Intel® Fortran Compiler
Build applications that can scale for the future with optimized code designed for Intel® Xeon® and compatible processors.

Stack with !$OMP

John_Campbell
New Contributor II
4,246 Views

I am struggling to manage the stack !

I have come to the view that stack overflow errors should not exist; that it is laziness of the operating system not to provide a stack overflow extension. I don't expect to win on this one soon, so I need to understand the existing stack management approaches. 

Often, the answer to stack overflow errors is to make the stack bigger, but to make it bigger you need to know how big is the stack initially ?
Often I have found this to be a difficult question to answer. Am I stupid because I can’t find the right documentation !
Over the years using many different Fortran compilers, my best approach has always been to avoid the stack, so use ALLOCATE or (before F90) store/allocate arrays in COMMON. 

Now for my new question : Are local / automatic arrays better than ALLOCATE arrays in !$OMP and can I show this difference ? 

The background to this question is that PRIVATE arrays on separate pages for each thread should produce fewer "cache coherence" problems. My previous approach was to ALLOCATE arrays ( presumably on a single heap ) which does not have the risk of stack overflow problems, but are potentially more likely to have the problem of "cache coherence"
To minimise potential stack overflow issues, I have also used the approach of ALLOCATE ( array(n,m,0:num_threads) ), with array as SHARED. Again, this could have more expected "cache coherence" problems (unless bytes*n*m is page size)

Recently I have been experimenting with use of "the stack" with !$OMP (in gFortran. Is iFort different ?). I was hoping to show that each thread had a separate stack, so that private variables and arrays would be on a separate "memory page" and not produce "cache coherence" problems.

How do I check this ?
I have tried to test this, as I have assumed there is a single heap where ALLOCATE arrays go, which can cause this problem.
I can use LOC to report the address of local automatic arrays or ALLOCATE arrays in subroutines called in a !$OMP region.
Unfortunately the coded test results have indicated there is no difference. Performance is little different and LOC addresses appear mixed between the threads,
ie the results are not what I expected so my assumptions or interpretations are wrong !!

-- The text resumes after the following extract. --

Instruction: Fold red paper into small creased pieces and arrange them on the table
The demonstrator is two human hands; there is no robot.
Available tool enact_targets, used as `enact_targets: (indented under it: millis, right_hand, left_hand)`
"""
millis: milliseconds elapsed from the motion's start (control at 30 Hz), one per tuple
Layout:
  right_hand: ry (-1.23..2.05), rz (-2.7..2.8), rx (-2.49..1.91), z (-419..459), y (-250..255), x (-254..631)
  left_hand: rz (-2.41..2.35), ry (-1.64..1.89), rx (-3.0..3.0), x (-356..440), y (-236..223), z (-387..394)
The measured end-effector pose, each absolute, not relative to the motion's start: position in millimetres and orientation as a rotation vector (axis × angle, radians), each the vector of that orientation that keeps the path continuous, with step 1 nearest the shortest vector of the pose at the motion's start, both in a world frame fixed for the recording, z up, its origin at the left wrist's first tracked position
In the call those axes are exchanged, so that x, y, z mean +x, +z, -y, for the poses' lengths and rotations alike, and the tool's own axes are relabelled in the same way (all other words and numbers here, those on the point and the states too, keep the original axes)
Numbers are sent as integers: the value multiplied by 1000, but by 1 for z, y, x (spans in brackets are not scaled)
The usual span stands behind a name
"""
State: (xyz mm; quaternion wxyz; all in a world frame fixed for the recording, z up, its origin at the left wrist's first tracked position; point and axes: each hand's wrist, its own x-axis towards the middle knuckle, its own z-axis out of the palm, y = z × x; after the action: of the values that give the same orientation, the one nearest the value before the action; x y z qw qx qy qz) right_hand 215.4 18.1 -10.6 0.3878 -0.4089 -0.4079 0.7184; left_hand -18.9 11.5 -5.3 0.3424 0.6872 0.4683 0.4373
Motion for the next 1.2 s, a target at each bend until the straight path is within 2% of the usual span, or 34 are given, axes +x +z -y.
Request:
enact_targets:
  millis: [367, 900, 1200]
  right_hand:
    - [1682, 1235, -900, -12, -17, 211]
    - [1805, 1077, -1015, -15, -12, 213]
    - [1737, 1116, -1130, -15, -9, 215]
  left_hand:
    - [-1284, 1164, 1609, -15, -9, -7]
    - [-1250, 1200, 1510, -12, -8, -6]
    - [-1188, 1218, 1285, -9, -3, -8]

Is it possible from Fortran code to find out where the stack is and how big it is ( for each thread in a !$OMP region, if this is the case )
Does anyone have any advice or suggest any links to documentation that may explain this problem ?

I have attached a program I ran using gFortran which provided the inconclusive results I discussed. I have included the .f90 code, the .log run report and .xlsx analysis which shows the order of memory addresses for arrays, for OpenMP runs for local or ALLOCATE arrays. The results appear to show that all threads are mixed in the same memory area and not segregated by thread ID.

0 Kudos
32 Replies
jimdempseyatthecove
Honored Contributor III
832 Views

The problem you have is the case of knowing your limitations. As Dirty Harry says: "A man's got to know his limitations."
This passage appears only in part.